2. The quest to win the heart of the most popular girl in school.


Angus, the titular character, is concerned with the latter option, in this case, the unobtainable cheerleader that he has loved his entire life, Melissa Lefever. The problem is that Angus has never worked up the courage to say a single word to Melissa, a plight that is subtly reflected in the film by Melissa's complete lack of lines until near the end of the film. For the most part, she remains the silent, unapproachable goddess of Angus' dreams. 


While Angus has the stereotypical qualities of the fictional high school underdog  - he's shy, fat, has a weird best friend, and is bullied by the jocks - he also possesses qualities that represent a refreshing change for a relatively stale movie genre.


Angus, while fat, has also been bigger and stronger than his peers for his entire life. He's a good football player and virtually immovable on the line. In an even better twist, Angus has never taken any crap from his main rival, Rick Sanford (Before James Van Der Beek was the star quarterback for the West Canaan Coyotes, he was the star quarterback for the Lake Michigan High Huskies). In fact, he's given Sanford a broken nose three times in his life.

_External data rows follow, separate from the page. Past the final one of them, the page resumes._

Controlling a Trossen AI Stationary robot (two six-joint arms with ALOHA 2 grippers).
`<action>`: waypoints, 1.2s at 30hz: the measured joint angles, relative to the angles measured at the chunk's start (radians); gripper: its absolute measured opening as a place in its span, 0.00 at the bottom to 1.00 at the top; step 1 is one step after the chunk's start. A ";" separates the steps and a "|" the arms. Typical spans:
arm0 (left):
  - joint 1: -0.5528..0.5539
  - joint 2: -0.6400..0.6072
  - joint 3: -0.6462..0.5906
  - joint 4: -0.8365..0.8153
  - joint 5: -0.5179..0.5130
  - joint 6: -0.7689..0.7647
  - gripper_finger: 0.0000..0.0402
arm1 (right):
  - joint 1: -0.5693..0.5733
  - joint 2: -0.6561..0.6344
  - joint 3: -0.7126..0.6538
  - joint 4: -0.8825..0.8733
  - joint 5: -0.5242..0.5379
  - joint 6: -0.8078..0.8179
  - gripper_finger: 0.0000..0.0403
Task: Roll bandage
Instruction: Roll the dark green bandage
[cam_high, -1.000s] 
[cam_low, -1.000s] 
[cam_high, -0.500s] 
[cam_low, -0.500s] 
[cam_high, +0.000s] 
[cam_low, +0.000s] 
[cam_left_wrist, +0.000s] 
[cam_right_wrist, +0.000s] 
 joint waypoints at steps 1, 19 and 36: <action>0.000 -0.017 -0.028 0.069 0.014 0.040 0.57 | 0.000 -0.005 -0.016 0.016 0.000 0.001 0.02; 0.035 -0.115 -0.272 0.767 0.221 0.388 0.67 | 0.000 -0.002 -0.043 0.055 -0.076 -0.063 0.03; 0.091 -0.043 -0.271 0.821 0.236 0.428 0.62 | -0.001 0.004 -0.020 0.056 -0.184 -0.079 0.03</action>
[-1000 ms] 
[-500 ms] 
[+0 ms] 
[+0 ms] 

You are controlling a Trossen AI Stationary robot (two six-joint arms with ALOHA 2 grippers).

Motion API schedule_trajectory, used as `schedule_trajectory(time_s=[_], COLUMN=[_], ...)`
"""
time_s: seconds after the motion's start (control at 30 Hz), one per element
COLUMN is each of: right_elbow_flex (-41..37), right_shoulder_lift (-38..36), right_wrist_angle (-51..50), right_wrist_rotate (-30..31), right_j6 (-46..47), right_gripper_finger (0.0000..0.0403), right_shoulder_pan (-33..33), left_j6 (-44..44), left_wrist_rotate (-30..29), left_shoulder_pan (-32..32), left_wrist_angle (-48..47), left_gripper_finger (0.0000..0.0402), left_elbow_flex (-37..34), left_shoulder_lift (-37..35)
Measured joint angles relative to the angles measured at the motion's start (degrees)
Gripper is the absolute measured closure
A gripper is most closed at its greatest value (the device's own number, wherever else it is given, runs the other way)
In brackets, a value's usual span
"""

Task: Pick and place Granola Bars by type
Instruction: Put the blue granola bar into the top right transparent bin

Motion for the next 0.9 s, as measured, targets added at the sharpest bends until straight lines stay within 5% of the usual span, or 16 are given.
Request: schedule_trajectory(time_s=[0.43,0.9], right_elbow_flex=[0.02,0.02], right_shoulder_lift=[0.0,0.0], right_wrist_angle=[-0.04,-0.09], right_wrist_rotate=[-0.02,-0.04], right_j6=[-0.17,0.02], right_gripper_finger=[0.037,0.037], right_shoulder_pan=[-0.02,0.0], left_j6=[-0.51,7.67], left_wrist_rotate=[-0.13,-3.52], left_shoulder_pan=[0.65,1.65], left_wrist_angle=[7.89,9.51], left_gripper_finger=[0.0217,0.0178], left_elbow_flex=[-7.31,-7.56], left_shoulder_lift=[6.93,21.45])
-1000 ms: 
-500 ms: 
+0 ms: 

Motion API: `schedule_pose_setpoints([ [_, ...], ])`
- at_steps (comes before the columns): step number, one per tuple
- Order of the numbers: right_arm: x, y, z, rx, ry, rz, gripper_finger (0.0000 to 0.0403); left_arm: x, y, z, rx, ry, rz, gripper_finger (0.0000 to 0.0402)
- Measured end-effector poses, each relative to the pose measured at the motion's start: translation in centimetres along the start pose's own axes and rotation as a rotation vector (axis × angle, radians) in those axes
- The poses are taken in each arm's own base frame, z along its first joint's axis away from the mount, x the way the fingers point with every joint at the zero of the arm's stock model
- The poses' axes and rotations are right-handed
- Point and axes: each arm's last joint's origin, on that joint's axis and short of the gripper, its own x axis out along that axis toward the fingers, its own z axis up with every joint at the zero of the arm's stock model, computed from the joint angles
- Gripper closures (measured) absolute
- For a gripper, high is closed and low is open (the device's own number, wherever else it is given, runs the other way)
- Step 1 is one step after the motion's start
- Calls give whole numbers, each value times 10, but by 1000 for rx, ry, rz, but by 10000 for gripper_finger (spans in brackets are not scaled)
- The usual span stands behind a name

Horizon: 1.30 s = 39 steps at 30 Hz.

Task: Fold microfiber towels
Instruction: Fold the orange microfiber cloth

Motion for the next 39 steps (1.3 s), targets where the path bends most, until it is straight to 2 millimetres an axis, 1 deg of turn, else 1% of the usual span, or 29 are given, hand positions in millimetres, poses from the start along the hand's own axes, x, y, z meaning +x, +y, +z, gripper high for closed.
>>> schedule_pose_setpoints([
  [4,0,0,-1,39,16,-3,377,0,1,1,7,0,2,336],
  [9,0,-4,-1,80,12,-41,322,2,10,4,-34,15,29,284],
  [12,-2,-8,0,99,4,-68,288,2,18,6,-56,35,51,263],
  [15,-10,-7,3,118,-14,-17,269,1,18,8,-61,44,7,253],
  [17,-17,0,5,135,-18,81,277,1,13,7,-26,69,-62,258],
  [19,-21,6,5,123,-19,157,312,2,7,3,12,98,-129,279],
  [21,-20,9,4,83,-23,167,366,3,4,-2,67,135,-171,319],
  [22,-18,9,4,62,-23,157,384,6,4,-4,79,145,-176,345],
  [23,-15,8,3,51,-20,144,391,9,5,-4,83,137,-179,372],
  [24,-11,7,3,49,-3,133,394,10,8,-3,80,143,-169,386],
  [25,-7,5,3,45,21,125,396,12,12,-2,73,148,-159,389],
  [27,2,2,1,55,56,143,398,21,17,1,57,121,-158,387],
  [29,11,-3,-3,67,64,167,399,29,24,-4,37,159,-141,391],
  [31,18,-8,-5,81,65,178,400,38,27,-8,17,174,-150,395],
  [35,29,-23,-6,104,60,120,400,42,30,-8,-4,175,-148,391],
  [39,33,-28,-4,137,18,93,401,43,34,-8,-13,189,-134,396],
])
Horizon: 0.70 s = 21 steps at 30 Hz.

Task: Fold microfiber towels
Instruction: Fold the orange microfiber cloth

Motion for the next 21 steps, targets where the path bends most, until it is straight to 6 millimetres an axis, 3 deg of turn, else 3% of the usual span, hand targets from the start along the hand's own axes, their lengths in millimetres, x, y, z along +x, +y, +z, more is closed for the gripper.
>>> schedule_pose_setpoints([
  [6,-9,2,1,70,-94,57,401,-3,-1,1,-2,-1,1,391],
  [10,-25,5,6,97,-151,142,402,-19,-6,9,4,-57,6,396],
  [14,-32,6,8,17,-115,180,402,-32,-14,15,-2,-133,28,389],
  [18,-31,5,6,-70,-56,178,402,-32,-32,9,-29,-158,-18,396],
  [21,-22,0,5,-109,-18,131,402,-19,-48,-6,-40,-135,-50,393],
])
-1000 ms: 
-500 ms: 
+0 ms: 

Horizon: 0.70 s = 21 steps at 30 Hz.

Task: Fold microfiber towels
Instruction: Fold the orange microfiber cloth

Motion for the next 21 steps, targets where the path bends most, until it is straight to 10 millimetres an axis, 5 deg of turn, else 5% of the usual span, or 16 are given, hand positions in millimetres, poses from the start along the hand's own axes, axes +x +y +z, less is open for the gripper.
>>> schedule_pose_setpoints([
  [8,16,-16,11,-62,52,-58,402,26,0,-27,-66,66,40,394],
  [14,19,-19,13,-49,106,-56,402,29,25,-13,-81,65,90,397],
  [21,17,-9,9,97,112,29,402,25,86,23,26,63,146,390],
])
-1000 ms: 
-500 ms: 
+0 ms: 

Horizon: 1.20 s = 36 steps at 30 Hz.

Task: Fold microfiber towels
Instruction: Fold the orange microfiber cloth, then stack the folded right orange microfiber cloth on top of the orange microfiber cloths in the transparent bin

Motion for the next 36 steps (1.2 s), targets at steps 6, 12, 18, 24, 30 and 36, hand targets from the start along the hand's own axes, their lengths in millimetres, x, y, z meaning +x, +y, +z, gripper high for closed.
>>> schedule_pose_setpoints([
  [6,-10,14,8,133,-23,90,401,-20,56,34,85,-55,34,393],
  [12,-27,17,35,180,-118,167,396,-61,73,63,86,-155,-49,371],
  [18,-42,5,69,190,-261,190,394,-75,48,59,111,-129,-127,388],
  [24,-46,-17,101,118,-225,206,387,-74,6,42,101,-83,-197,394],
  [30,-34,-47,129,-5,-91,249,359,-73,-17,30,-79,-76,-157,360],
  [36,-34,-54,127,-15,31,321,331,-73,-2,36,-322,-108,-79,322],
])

Angus spends most of his time shaking his meaty fist at whatever cruel god has condemned to a sexless life filled with relentless sweating and a wiry ginger for a best friend who would one day become The Sherminator in American Pie.


Because Angus is a mid-'90s fictional construct, his futile lamentations about his non-existent social status are accompanied by the horrific riffs and strained, whiskey voices of generic alternative rock bands. The existential depression that one feels while taking stock of one's life can only be made worse by the song stylings of Goo Goo Dolls playing overhead.

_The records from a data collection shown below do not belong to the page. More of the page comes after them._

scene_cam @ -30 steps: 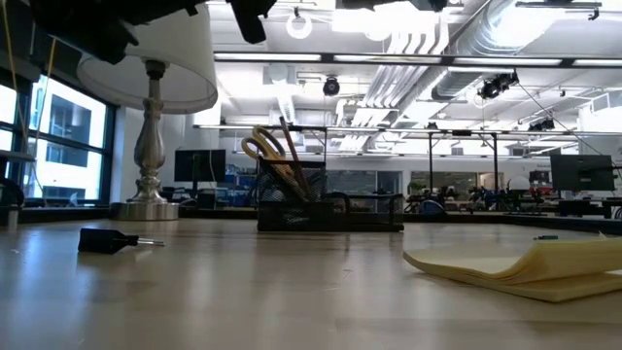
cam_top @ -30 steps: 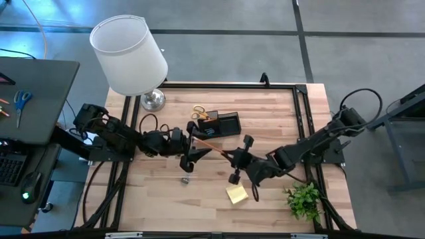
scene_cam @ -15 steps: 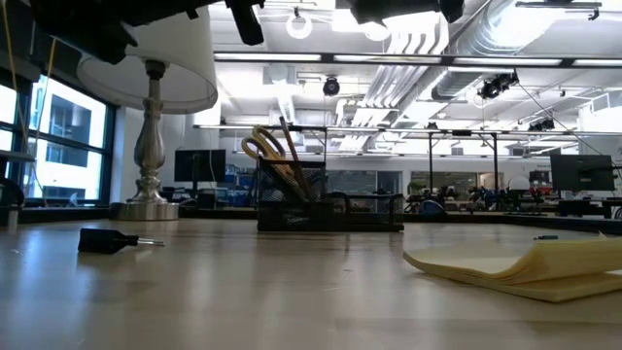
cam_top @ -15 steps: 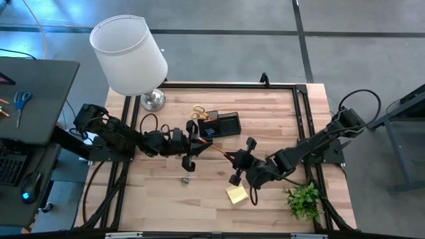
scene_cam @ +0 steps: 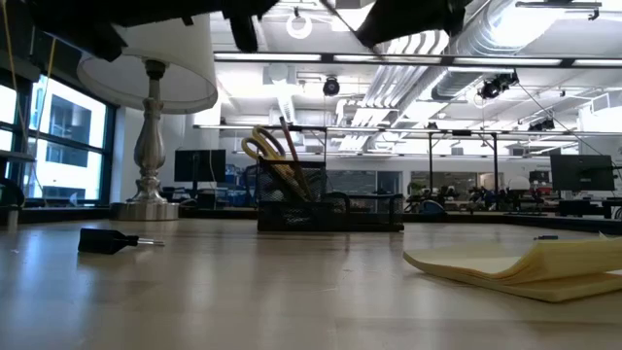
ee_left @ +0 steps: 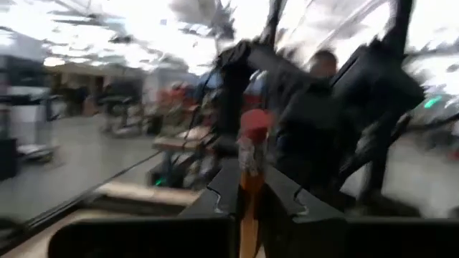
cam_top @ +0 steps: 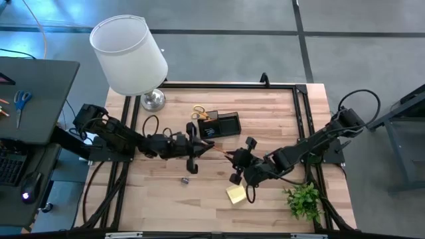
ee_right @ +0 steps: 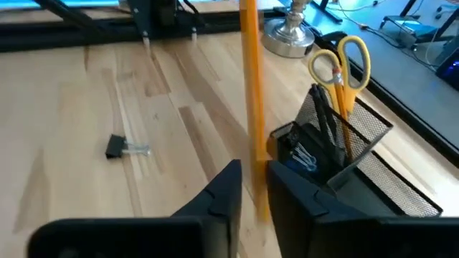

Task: Pick and place office supplies into organizer
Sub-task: Put the orange pencil into the black desk organizer

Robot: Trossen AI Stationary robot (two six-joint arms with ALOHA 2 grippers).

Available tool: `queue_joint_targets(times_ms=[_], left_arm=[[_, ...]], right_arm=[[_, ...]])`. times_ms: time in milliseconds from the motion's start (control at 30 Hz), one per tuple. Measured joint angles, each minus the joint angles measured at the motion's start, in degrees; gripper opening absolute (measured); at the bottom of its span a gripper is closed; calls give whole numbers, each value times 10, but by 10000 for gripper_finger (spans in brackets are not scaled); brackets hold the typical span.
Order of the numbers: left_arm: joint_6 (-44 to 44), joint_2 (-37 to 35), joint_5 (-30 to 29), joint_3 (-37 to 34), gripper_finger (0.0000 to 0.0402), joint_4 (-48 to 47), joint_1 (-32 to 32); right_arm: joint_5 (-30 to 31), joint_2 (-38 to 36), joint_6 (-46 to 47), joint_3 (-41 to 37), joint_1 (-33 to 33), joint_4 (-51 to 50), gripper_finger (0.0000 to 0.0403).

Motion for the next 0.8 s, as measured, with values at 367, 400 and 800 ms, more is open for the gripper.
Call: queue_joint_targets(times_ms=[367, 400, 800], left_arm=[[121, -46, -114, 0, 4, -79, 3], [140, -54, -136, 0, 3, -94, 3], [110, -75, -124, 0, 2, -215, 116]], right_arm=[[-55, 8, 66, 0, 4, -54, 159], [-59, 10, 74, 0, 4, -52, 165], [-57, 32, 128, 0, 27, -36, 188]])
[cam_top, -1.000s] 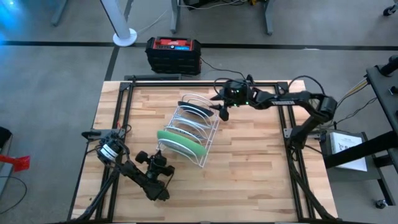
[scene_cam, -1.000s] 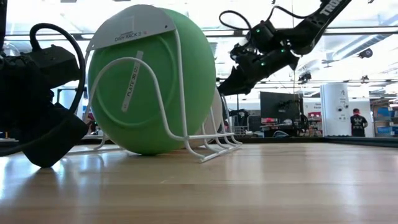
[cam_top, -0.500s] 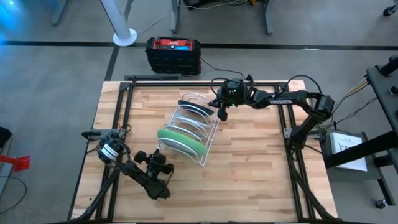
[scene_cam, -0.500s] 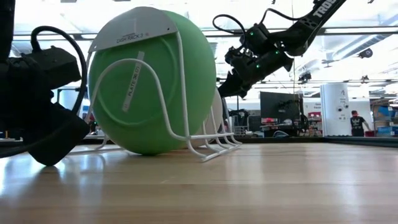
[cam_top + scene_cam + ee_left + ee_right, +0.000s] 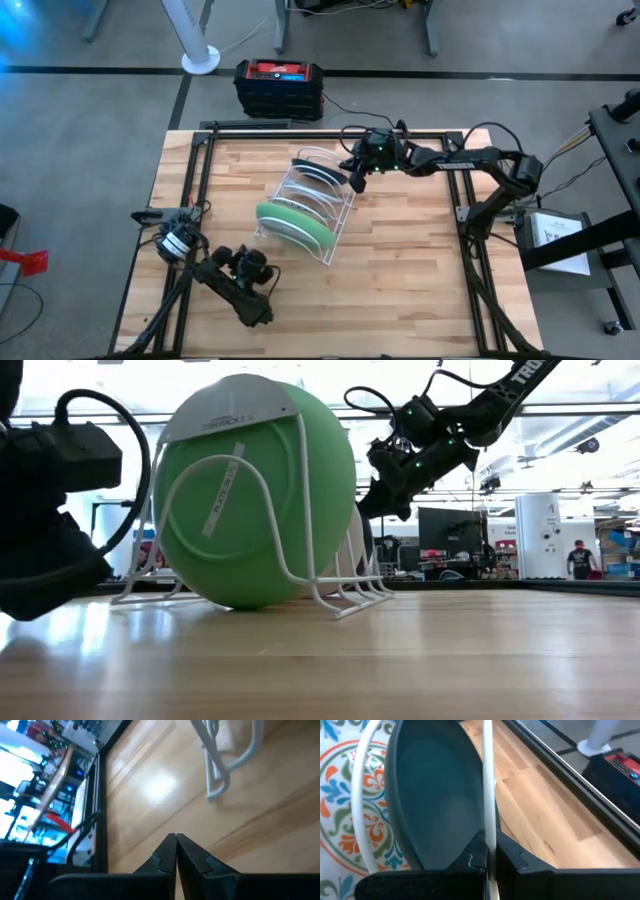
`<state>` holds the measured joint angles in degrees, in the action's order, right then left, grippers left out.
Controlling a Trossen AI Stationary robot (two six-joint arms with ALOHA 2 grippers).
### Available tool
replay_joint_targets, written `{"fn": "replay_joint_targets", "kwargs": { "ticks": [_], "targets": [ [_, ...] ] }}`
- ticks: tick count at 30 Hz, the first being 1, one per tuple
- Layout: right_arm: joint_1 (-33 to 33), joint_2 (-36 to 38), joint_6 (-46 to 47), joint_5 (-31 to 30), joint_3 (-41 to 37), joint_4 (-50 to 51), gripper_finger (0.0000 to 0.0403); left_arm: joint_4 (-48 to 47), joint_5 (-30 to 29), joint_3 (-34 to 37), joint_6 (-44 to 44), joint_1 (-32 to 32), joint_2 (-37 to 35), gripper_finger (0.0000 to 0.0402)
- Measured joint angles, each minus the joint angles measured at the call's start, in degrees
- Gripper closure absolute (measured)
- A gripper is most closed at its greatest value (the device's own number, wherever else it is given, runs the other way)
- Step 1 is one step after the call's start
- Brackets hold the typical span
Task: Sort dishes
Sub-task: Adjust the dish rack
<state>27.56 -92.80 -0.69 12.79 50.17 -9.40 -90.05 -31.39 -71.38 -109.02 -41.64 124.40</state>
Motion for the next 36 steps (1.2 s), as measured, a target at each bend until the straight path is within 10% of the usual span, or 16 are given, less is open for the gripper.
{"fn": "replay_joint_targets", "kwargs": {
  "ticks": [7, 25, 36],
  "targets": [
    [-1.0, 2.4, 7.4, -3.5, -1.8, 1.1, 0.0401, 0.0, -1.3, -1.9, -4.4, -2.4, -0.1, 0.0401],
    [-11.7, 8.2, 18.4, -18.6, -5.5, 5.8, 0.0403, 0.3, -30.5, -6.8, -13.2, -3.8, -0.3, 0.0401],
    [-15.7, 8.2, 21.0, -19.4, -5.6, 7.0, 0.0402, 0.0, -29.3, -7.7, -15.8, -4.3, -0.9, 0.0390]
  ]
}}
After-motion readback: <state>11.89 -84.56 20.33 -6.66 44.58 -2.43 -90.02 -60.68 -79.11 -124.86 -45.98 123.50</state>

Rick Sanford, whose grudge against Angus probably stems from the fact that the fat kid has given him a broken nose three time and, probably, a deviated septum, decides the best way to humiliate Angus is to have him voted the king to Melissa's queen at the upcoming school dance. 

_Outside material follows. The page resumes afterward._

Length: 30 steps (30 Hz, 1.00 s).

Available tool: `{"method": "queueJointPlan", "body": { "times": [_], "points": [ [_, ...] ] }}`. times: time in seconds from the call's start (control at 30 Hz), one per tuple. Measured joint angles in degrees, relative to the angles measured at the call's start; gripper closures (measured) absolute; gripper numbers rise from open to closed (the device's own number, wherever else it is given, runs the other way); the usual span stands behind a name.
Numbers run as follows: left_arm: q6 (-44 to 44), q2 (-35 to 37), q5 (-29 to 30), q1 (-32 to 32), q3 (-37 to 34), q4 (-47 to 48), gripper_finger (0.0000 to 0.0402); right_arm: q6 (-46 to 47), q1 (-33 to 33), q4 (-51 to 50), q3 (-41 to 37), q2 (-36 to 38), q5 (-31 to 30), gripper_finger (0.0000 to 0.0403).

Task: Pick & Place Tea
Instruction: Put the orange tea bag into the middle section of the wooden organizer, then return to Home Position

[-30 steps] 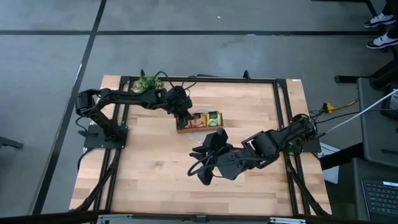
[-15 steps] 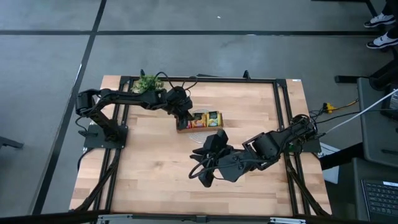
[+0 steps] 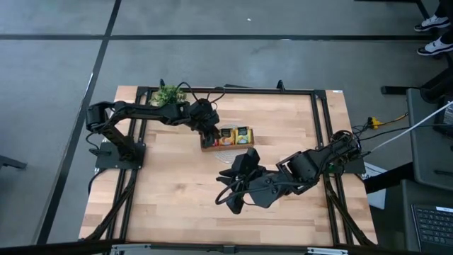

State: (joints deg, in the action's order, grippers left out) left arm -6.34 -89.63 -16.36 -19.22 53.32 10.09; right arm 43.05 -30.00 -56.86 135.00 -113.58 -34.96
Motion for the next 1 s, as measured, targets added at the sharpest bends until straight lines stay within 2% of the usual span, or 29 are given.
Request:
{"method": "queueJointPlan", "body": {
  "times": [0.17,0.23,0.4,0.53,0.6,0.83,1.0],
  "points": [
    [-2.8,2.7,-2.6,0.7,-0.1,0.6,0.0285,-1.8,0.0,-0.7,0.0,0.0,0.0,0.0327],
    [-2.8,4.5,-2.6,1.7,-0.1,0.3,0.0306,-2.3,0.0,-1.6,0.0,0.0,0.0,0.0332],
    [-3.3,8.8,-1.5,4.6,-0.1,-0.2,0.0389,-4.5,0.0,-2.6,0.0,0.0,0.0,0.0352],
    [-6.3,10.8,-0.6,8.0,-0.1,-2.9,0.0398,-4.7,0.0,-4.0,-0.8,0.0,-0.6,0.0382],
    [-8.1,11.7,2.0,10.5,-0.6,-5.4,0.0399,-5.1,0.0,-5.9,-1.4,-0.1,-1.0,0.0396],
    [-12.7,16.5,14.1,20.7,-2.6,-8.6,0.0400,-4.4,0.4,-10.6,-5.0,-0.1,-3.2,0.0399],
    [-14.1,17.6,19.6,28.5,-2.6,-11.2,0.0400,-7.5,2.3,-7.5,-10.0,-0.1,4.4,0.0400]
  ]
}}
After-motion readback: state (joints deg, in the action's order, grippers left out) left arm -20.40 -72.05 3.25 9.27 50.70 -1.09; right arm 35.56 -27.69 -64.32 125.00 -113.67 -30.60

It seems this devious bastard believes that Angus doesn't know how to dance and, thus, will make a fool out of himself during the king/queen dance. Oh, that evil son of a bitch.


What follows is a betrayal, a loss, a teary-eyed declaration of "you don't know how it feels", an impassioned speech that means everything in a movie, but would not even register in real life, and dreams coming true. 


This is also the film whose soundtrack the pretty great (and pretty popular) Green Day track, "J.A.R." So that's a thing.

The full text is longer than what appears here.